I wanted to write a small book that would serve as an introductory guide to Bach’s text-related works, especially for listeners who would like use them devotionally.

I wanted to discuss specific works rather than make generalizations about the works as a whole, and I wanted to select and organize those works according to some theological basis.

The Heidelberg Catechism is the theological compendium I know best. It was the basis for my theological instruction as a boy, and I have heard it preached all my life.

But over the years I have also spent a good amount of time listening to Bach’s musical “sermons.” And, far from experiencing dissonance between Calvinist preaching based on the Heidelberg Catechism and the Lutheran preaching of Bach, I found them very much in accord. The preaching I heard in the Calvinist churches I attended and the music of Bach I listened to at home still seem to be very much in harmony. . . .
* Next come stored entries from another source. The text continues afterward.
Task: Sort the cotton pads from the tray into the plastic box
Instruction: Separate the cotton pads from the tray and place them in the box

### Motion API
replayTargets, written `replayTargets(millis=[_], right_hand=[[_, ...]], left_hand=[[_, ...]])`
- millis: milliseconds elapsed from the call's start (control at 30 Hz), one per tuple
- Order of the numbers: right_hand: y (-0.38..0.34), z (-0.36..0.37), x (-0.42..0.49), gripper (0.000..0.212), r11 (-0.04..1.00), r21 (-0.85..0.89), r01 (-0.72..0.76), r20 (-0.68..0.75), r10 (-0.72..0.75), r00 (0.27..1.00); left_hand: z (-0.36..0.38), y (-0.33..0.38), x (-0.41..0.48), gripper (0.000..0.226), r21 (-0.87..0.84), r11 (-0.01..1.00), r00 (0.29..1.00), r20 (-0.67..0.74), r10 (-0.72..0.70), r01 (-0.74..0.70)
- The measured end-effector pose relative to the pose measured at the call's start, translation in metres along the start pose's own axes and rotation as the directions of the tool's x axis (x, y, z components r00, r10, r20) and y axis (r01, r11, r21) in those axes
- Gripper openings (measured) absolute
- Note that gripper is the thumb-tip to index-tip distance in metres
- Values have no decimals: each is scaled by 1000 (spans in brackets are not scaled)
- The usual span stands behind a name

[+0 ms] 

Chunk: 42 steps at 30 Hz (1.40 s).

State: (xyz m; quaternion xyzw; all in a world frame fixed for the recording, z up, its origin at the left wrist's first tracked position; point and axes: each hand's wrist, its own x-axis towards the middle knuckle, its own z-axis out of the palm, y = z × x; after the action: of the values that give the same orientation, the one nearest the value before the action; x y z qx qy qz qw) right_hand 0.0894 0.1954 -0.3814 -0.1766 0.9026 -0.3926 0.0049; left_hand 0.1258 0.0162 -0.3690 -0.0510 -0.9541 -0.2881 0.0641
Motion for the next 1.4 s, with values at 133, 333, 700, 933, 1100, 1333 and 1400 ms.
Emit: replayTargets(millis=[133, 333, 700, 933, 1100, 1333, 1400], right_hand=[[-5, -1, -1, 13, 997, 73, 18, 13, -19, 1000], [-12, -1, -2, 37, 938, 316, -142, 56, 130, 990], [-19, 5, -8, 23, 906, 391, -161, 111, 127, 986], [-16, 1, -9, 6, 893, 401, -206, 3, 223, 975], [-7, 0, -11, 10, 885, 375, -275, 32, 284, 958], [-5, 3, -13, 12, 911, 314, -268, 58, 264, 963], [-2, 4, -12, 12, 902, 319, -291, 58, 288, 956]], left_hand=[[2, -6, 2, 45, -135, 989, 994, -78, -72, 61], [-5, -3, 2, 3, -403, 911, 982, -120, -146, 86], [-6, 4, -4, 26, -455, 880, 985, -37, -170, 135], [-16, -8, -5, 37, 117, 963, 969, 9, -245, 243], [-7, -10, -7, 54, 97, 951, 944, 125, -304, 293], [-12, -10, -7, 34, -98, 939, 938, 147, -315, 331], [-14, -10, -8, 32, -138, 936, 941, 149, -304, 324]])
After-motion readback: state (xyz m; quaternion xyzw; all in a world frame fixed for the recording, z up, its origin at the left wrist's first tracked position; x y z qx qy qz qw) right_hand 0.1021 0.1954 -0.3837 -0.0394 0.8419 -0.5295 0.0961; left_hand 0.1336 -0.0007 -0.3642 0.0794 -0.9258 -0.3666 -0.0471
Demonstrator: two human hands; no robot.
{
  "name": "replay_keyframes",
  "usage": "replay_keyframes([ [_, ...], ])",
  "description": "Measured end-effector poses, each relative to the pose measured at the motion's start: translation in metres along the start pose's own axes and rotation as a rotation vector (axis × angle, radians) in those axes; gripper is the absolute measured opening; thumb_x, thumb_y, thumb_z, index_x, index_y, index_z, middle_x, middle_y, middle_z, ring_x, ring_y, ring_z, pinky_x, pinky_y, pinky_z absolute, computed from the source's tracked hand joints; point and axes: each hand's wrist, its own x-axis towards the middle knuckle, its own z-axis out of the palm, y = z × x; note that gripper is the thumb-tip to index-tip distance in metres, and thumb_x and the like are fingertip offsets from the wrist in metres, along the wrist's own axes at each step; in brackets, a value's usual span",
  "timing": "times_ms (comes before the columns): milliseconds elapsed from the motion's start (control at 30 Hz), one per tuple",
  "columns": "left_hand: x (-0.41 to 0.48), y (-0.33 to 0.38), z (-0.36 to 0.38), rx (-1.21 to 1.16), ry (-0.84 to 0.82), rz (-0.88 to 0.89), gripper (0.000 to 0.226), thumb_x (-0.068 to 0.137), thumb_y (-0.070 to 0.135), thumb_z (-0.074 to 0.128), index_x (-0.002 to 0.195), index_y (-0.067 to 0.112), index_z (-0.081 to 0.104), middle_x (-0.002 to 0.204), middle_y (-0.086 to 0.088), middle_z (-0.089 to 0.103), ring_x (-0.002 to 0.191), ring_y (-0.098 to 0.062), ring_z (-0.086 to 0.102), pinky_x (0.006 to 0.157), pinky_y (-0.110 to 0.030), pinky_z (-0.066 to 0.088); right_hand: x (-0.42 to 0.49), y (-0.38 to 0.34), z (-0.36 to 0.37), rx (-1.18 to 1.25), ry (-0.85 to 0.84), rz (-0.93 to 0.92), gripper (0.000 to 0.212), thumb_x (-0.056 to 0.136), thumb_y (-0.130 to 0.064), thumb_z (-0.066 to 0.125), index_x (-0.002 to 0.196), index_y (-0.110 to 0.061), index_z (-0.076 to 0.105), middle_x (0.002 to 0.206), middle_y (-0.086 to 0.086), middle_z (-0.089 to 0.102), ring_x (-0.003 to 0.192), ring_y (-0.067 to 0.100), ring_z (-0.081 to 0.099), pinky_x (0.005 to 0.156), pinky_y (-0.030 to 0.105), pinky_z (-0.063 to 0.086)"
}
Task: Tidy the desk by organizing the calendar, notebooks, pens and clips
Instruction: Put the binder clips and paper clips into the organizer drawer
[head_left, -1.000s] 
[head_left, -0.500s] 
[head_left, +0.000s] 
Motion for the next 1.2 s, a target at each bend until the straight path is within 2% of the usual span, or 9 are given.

I hope that by providing key doctrinal statements from the Catechism, relevant Scripture passages, literal translations, and commentary on the texts and music, this book will make Bach’s theologically astute, artistically masterful, and religiously devout works more understandable for many listeners and hence make them more available as means for instruction, edification, and devotion.

—Calvin R. Stapert, My Only Comfort: Death, Deliverance, and Discipleship in the Music of Bach (Grand Rapids: Eerdmans, 2000), pp. xiii-xiv, xvii.